Während es für den sichtlich gerührten Schönfeld viel Applaus gab, erhielten drei andere Sorsumer aus den Händen von Brandschutz-Abschnittsleiter Eberhard Schmidt Urkunden für ihren langjährigen Einsatz: Joachim Wissel und Joachim Bull wurden für ihre 40-jährige Tätigkeit ebenso mit dem Feuerwehr-Ehrenzeichen des Landes Niedersachsen ausgezeichnet wie Stephanie Beckers, die seit 25 Jahren dabei ist. Die Ehrung für Friedrich-Wilhelm Homeyer, der seit 75 Jahren in der Feuerwehr ist, soll wegen Krankheit zu einem späteren Zeitpunkt nachgeholt werden.

Zudem wurde Katrin Beckers von Gemeindebrandmeister Uwe Bullerdiek zur Hauptlöschmeisterin befördert, die ebenfalls erkrankt fehlende Lara Stötefeld darf sich künftig Feuerwehrfrau nennen. Gerätewart Wissel und Kassernwart Jan Hendrik Schönfeld wurden im Verlauf der Generalversammlung in ihren Ämtern wiedergewählt, neuer Kassenprüfer ist Klaus Wese.

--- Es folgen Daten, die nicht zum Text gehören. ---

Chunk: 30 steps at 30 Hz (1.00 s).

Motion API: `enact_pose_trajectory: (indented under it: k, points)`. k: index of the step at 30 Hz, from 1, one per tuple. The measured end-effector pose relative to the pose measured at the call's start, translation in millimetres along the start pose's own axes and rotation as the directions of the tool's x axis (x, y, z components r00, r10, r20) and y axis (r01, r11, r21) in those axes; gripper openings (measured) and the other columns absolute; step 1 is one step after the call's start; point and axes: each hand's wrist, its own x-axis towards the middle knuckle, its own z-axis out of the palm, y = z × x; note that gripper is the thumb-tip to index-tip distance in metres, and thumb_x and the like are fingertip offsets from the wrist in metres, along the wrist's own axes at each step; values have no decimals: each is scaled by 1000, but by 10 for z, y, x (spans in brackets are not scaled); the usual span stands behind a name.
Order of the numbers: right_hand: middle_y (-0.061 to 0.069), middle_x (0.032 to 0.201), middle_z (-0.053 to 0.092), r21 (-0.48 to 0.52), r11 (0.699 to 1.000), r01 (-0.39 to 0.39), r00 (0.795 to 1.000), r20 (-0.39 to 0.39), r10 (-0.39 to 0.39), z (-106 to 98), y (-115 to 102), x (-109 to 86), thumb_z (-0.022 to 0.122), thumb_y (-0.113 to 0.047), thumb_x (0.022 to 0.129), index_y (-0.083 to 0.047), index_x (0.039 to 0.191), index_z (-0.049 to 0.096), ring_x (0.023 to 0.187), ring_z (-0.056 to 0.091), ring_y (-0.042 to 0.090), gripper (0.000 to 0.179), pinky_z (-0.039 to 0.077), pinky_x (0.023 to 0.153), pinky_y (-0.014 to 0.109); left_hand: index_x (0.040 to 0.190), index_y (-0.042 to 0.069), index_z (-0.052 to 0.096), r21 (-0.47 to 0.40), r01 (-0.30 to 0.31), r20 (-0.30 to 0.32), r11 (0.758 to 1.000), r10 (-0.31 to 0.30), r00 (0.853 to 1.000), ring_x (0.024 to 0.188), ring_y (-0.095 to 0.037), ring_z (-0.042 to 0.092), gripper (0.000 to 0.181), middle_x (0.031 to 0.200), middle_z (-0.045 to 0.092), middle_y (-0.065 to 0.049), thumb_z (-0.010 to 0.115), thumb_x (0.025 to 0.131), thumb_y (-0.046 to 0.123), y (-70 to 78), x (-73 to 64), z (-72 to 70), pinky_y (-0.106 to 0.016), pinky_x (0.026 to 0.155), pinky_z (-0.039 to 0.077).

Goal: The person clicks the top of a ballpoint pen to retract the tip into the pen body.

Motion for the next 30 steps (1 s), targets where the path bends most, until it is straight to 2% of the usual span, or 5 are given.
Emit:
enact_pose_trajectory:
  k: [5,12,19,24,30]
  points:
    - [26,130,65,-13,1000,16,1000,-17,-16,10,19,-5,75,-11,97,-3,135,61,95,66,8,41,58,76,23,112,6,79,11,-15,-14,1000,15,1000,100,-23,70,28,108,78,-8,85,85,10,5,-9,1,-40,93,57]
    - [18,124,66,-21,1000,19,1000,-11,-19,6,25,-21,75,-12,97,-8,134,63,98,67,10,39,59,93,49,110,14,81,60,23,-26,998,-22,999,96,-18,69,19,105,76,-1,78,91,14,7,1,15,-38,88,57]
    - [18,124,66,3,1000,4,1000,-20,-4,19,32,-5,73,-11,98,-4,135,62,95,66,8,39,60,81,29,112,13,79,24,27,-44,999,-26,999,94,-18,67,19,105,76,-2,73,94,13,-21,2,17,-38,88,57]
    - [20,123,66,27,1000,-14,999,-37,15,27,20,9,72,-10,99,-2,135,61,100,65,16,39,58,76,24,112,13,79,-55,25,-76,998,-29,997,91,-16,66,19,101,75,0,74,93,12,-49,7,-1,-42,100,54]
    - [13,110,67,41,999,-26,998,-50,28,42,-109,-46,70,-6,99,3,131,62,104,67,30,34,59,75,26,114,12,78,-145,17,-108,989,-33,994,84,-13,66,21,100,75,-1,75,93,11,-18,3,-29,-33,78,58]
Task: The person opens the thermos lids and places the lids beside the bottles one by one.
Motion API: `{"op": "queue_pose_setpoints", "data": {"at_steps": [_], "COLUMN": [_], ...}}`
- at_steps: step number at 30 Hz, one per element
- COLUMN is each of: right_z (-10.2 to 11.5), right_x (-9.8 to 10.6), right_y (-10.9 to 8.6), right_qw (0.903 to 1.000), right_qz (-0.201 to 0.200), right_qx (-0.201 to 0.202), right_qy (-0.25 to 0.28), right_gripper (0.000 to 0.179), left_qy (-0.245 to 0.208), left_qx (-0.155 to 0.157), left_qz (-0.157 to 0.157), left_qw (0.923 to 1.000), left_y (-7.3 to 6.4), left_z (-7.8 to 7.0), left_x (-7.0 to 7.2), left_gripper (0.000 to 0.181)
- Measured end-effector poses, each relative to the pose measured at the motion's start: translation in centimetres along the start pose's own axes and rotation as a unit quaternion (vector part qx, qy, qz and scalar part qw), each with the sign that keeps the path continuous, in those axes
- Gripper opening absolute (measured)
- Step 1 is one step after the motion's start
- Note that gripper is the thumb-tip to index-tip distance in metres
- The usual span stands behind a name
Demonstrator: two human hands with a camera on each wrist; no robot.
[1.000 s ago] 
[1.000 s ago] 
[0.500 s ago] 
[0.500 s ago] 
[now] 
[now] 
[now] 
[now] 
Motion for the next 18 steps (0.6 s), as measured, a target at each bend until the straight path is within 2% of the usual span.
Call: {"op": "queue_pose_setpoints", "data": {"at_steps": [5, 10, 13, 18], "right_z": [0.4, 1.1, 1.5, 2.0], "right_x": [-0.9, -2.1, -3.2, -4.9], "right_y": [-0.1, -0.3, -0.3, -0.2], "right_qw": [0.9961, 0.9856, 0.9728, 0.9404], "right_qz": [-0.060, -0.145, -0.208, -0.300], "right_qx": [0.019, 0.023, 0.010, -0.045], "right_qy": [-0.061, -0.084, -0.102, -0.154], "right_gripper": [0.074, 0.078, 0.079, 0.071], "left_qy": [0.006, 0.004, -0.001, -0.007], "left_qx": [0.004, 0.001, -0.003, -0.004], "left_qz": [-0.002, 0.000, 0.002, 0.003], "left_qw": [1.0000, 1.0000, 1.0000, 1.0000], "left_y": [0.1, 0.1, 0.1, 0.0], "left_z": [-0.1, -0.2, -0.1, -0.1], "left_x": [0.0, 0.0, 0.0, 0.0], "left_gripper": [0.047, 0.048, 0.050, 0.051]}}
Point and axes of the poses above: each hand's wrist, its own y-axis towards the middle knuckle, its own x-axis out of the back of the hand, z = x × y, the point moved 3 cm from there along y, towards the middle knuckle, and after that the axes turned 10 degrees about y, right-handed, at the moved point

Auch in diesem Jahr wird sich die Feuerwehr um die Organisation einiger Veranstaltungen in Sorsum kümmern. Unter anderem werde es am Gründonnerstag wieder ein Osterfeuer geben und auch das Oktoberfest werde 2018 erneut gefeiert, kündigte Schönfeld an. Dagegen wird das Knutfest, mit dem die Feuerwehr am 13. Januar dieses Jahres die Veranstaltungssaison 2018 eröffnet hat, wegen der geringen Beteiligung der Bevölkerung wohl nicht wiederholt werden.

Auch die Versorgung mit Löschwasser bleibt ein Problem: Zwar wurde die Saugstelle an der Lemmier Straße, die bei Mäharbeiten im Sommer 2015 beschädigt wurde, im vergangenen Jahr endlich gerichtet. Doch Wasser kam bei einer Saugprobe dennoch nur kurz, berichtete Schönfeld. Nach einem Gespräch mit der Gemeindeverwaltung solle der Brunnen nun komplett saniert werden. Und der Bereich an der Staustelle des Wennigser Mühlbaches solle in den kommenden Wochen gepflastert werden, um die Unfallgefahr für die Einsatzkräfte beim Fördern des Löschwassers zu verringern, kündigte der Ortsbrandmeister nach einem Gespräch mit dem Bauamt an.